Gedenken an die Opfer der Euthanasie
von Arnold Einholz
Leonberg. Eine Geschichtswerkstatt hat das Schicksal von 19 ermordeten Behinderten aus Leonberg erforscht.
Vor 70 Jahren haben die Nazis ein Verbrechen eingeleitet, das an brutaler Menschenverachtung kaum noch zu übertrumpfen war - die Ermordung tausender behinderter Menschen. In diesem Jahr jährt sich auch zum 70. Mal der Mord an mehr als 10 000 Kranken in dem seinerzeit von der Samariterstiftung beschlagnahmten Behindertenheim Grafeneck.
Vor diesem Hintergrund hat der Vorstandsvorsitzende der Samariterstiftung Hartmut Fritz angeregt, das Schicksal aus Leonberg stammender Opfer zu erforschen. Dieser Aufgabe hat sich die KZ-Gedenkstätteninitiative gestellt. "Zum ersten Mal nach 70 Jahren wird der 19 Opfer aus Leonberg öffentlich mit einer umfangreichen Ausstellung und einer begleitenden Veranstaltungsreihe in Leonberg gedacht", sagt Eberhard Röhm, der Vorsitzende der Initiative.
Hartmut Fritz, Karl Grob, Eberhard Hudelmayer, Reinhard Pfeffer, Eberhard Röhm, Wolfgang Schiele, Hildrun Schlicke, Hilde und Klaus Beer haben als Mitglieder einer eigens gegründeten Geschichtswerkstatt geforscht. Unterstützt wurden sie von der Gedenkstätte Grafeneck. Sie haben Familien befragt und Patientenakten aus Bundesarchiv, Landesarchiv und den Archiven kirchlicher Heilanstalten ausgewertet nach Namen von Euthanasieopfern aus Leonberg. Sie haben dabei das Schicksal von 19 ermordeten Menschen aus Leonberg aufgeklärt.
Mit einer Informationsveranstaltung am 11. Oktober, um 19 Uhr, im Haus der Begegnung wird die Ausstellung über die Geschichte Grafenecks eröffnet. Zwölf Tafeln sind darin dem Schicksal der Leonberger Opfer gewidmet. Es spricht Thomas Stöckle, der Leiter der Gedenkstätte Grafeneck. Die Ausstellung ist bis zum 12. November geöffnet.
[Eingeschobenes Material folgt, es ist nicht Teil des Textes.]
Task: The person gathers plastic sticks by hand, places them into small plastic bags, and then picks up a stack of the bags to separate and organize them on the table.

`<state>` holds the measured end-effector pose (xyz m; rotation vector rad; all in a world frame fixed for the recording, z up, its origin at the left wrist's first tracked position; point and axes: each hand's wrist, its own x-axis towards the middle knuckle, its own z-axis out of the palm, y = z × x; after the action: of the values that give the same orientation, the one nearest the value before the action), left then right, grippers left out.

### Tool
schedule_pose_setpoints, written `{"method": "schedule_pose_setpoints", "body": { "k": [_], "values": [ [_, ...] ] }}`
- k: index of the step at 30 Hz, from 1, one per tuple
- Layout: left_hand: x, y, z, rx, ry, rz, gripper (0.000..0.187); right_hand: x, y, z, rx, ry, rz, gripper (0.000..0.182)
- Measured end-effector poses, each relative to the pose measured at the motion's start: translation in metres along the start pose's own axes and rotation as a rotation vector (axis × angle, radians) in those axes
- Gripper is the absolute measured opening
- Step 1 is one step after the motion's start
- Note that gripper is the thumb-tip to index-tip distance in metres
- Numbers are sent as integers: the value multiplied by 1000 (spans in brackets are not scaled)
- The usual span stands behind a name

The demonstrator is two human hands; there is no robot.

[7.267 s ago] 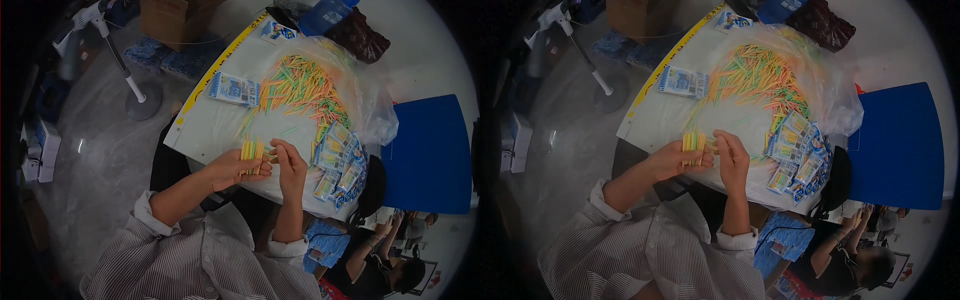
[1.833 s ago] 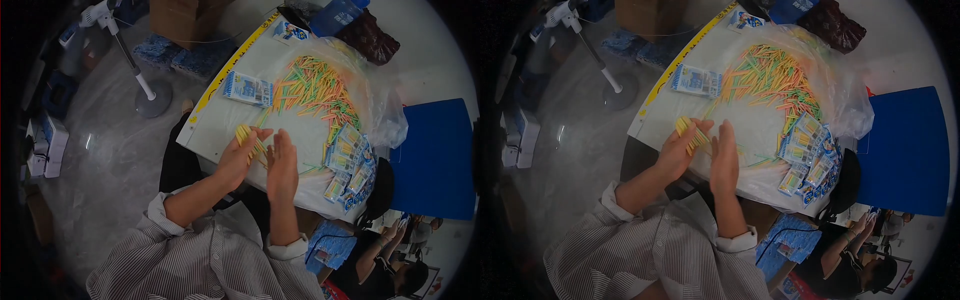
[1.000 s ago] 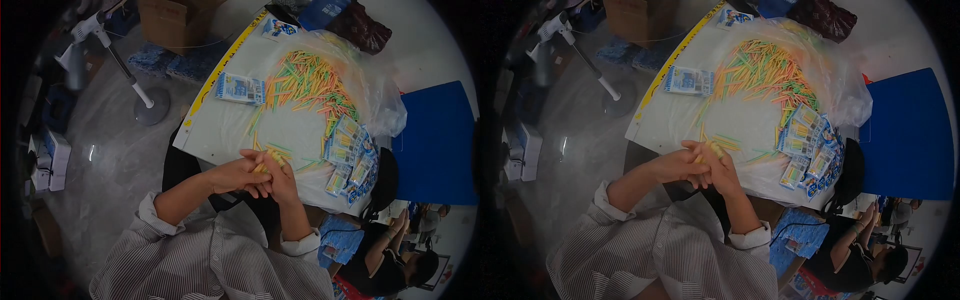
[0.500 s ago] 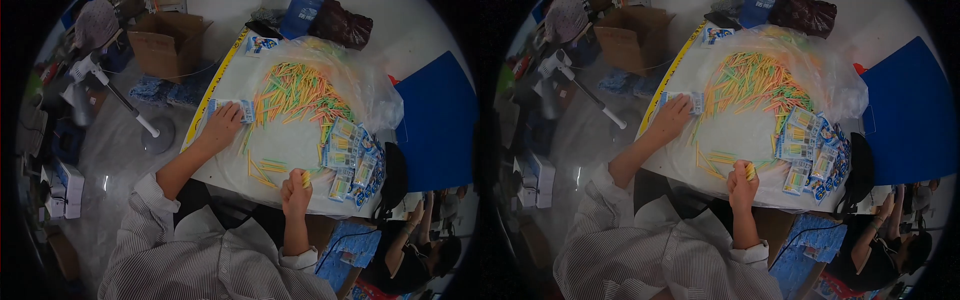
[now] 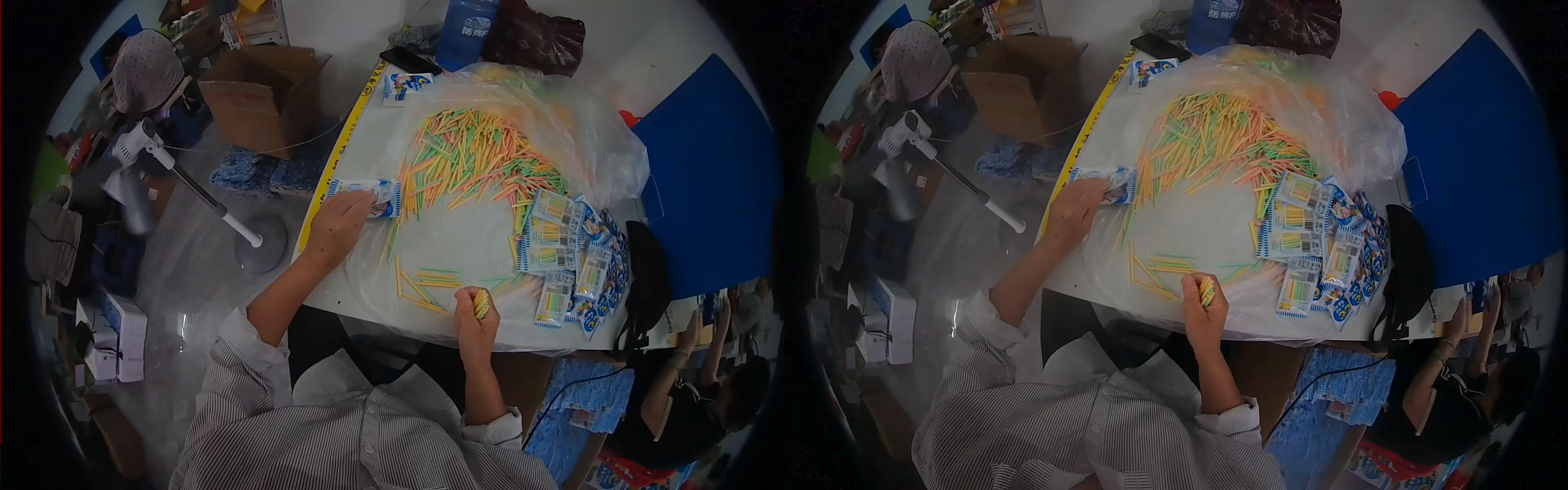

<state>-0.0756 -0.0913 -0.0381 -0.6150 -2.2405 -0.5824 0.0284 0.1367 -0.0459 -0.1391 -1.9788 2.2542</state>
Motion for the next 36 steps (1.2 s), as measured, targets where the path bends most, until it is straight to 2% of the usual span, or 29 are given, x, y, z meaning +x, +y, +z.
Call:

Die Mordaktion wäre nicht denkbar gewesen ohne den "Menschenzüchtungswahn" der Nazis.
Über die NS-Erbgesundheitspflege und die damalige Rassenideologie wie auch über die Zwangssterilisierungen wird Klaus Beer in seinem Referat am 18. Oktober, um 19.30 Uhr, im Haus der Begegnung berichten. Über die an der Mordaktion beteiligten "Täter" spricht Eberhard Röhm am 28. Oktober, um 19.30 Uhr, in der Volkshochschule. Er stellt auch dar, wie Mitarbeiter der Anstalten gezwungenermaßen zu Mittätern wurden. Er geht ebenfalls auf zwei unmittelbar Mitverantwortliche aus Leonberg ein: Den aus Gebersheim stammenden württembergischen Innenminister Jonathan Schmid, in dessen Ministerium sich die Schaltzentrale für die Morde im Südwesten befand. Der zweite Mittäter ist der Warmbronner Kriminalbeamte Gottlieb Hering.
Er gehörte 1940 zu den Mitarbeitern der Zentrale und leitete das Sonderstandesamt der Tötungsanstalt Pirna-Sonnenstein, später war er Verwaltungsleiter in Hadamar, wo zwei Leonbergerinnen umgebracht wurden. Am Sonntag 24. Oktober, um 10 Uhr, findet in der Stadtkirche ein ökumenischer Gottesdienst statt, in dem der Leonberger Opfer gedacht wird. Die Predigt hält Dekan a.D. Hartmut Fritz.
Abgeschlossen wird die Veranstaltungsreihe mit einer szenischen Lesung. Die Leonberger Theatergruppe Kandel erinnert an das Euthanasieverbrechen am Mittwoch, 10. November, um 19.30 Uhr, in der Versöhnungskirche im Ramtel.